WHAT IS NEEDED:
All records are to be restated word for word, with pictures excluded.

INFORMATION:
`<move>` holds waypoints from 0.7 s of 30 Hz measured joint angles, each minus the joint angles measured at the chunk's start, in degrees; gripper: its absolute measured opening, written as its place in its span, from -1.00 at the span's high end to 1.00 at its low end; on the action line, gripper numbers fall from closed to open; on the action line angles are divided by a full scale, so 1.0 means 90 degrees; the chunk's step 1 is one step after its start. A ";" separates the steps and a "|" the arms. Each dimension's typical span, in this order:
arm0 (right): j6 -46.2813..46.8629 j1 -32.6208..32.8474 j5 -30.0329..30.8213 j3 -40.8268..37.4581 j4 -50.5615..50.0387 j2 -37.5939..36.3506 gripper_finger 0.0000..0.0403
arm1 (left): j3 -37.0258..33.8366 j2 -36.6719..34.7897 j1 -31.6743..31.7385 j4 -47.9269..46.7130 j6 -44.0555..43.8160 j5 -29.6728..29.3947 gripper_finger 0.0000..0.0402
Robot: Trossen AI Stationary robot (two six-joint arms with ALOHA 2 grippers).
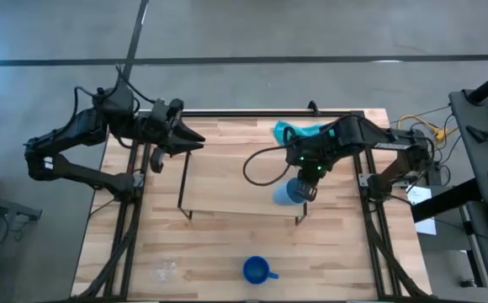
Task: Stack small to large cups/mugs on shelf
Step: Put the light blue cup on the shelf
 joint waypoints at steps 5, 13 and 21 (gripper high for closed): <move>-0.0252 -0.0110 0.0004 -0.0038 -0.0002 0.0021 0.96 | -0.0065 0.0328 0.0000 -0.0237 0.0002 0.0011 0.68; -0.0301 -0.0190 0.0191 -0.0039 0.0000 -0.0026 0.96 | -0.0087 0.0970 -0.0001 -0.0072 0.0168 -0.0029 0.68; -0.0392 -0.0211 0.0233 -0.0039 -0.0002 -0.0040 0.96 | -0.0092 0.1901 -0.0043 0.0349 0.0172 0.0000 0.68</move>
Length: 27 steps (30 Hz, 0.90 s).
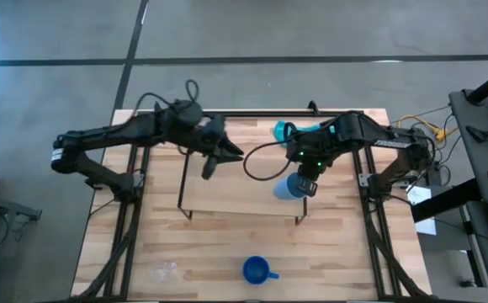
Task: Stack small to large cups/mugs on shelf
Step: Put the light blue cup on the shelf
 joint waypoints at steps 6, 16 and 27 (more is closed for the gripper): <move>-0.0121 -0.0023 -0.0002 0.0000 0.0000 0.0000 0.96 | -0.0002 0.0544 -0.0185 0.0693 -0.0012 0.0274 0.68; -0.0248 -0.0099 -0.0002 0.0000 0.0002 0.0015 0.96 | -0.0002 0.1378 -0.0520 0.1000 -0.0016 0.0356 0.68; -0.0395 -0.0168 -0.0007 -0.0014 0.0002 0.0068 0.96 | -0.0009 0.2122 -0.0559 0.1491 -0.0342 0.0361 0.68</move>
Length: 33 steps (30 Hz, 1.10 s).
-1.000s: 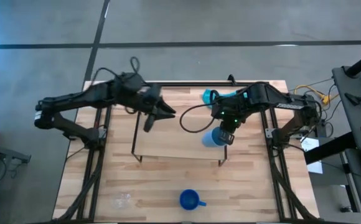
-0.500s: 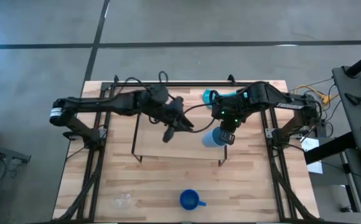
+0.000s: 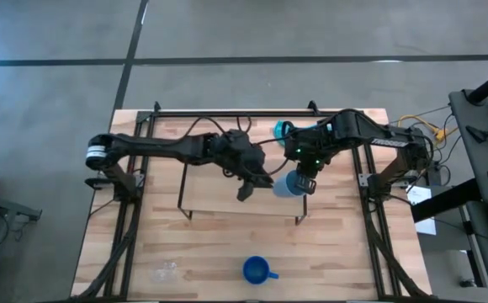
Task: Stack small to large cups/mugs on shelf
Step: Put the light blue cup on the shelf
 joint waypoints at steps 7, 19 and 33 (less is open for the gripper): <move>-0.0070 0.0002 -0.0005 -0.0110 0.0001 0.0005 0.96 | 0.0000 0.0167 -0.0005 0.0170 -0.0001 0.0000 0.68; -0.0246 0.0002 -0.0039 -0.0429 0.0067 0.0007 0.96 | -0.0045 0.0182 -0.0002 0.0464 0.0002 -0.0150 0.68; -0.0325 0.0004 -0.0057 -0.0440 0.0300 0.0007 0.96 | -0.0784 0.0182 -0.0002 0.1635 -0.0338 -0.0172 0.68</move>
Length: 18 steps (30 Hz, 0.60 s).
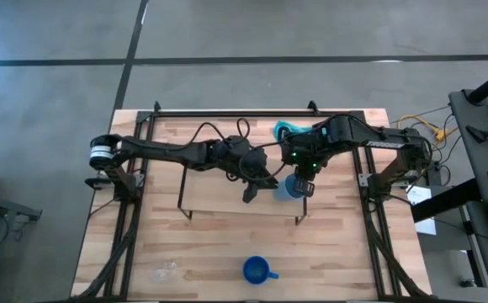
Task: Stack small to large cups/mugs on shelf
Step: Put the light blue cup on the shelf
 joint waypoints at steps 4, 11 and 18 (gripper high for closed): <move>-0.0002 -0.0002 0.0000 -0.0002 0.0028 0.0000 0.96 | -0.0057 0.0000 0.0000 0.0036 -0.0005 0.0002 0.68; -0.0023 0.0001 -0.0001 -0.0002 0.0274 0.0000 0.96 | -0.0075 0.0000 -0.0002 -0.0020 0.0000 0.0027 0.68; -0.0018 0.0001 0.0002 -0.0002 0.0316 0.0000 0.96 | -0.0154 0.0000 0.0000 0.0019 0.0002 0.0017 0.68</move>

RESULT FOR THIS TASK:
`<move>` holds waypoints from 0.7 s of 30 Hz measured joint angles, each minus the joint angles measured at the chunk's start, in degrees; gripper: its absolute measured opening, written as its place in its span, from -1.00 at the span's high end to 1.00 at its low end; on the action line, gripper numbers fall from closed to open; on the action line angles are divided by a full scale, so 1.0 means 90 degrees; the chunk's step 1 is one step after its start. A ";" separates the steps and a "|" the arms. Each dimension's typical span, in this order:
arm0 (right): j6 -46.2813..46.8629 j1 -32.6208..32.8474 j5 -30.0329..30.8213 j3 -40.8268..37.4581 j4 -50.5615..50.0387 j2 -37.5939..36.3506 gripper_finger 0.0000..0.0403
arm1 (left): j3 -37.0258..33.8366 j2 -36.6719..34.7897 j1 -31.6743..31.7385 j4 -47.9269..46.7130 j6 -44.0555..43.8160 j5 -29.6728..29.3947 gripper_finger 0.0000..0.0402
Robot: Trossen AI Stationary robot (two six-joint arms with ALOHA 2 grippers).
Task: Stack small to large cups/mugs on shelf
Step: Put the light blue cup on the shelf
 joint waypoints at steps 5, 13 and 21 (gripper high for closed): <move>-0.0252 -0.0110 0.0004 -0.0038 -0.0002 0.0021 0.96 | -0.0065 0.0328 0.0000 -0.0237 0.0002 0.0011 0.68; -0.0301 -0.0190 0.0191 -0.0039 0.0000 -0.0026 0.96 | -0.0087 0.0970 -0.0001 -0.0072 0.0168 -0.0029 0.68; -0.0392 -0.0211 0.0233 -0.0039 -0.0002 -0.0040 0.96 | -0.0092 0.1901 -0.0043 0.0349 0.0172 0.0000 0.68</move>
Length: 27 steps (30 Hz, 0.90 s).
Task: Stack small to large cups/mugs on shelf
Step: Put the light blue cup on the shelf
 joint waypoints at steps 6, 16 and 27 (more is closed for the gripper): <move>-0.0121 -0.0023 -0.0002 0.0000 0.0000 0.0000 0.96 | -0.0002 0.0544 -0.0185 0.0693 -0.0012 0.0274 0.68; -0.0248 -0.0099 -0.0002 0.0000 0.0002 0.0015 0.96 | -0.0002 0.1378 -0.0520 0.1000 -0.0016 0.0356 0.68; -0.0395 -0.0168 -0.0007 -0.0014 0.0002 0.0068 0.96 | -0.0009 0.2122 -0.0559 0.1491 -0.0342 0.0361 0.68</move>
Length: 33 steps (30 Hz, 1.10 s).
-1.000s: 
-0.500s: 
+0.000s: 
Task: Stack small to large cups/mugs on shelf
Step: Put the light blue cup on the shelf
 joint waypoints at steps 7, 19 and 33 (less is open for the gripper): <move>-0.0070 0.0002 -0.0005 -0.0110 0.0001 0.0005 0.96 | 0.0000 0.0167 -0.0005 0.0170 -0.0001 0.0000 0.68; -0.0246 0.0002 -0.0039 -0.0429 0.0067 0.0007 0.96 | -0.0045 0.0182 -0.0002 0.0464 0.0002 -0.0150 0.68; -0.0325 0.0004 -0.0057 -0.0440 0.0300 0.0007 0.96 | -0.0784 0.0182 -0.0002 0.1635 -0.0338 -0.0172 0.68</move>
Length: 18 steps (30 Hz, 0.60 s).
Task: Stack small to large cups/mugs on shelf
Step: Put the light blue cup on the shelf
 joint waypoints at steps 4, 11 and 18 (gripper high for closed): <move>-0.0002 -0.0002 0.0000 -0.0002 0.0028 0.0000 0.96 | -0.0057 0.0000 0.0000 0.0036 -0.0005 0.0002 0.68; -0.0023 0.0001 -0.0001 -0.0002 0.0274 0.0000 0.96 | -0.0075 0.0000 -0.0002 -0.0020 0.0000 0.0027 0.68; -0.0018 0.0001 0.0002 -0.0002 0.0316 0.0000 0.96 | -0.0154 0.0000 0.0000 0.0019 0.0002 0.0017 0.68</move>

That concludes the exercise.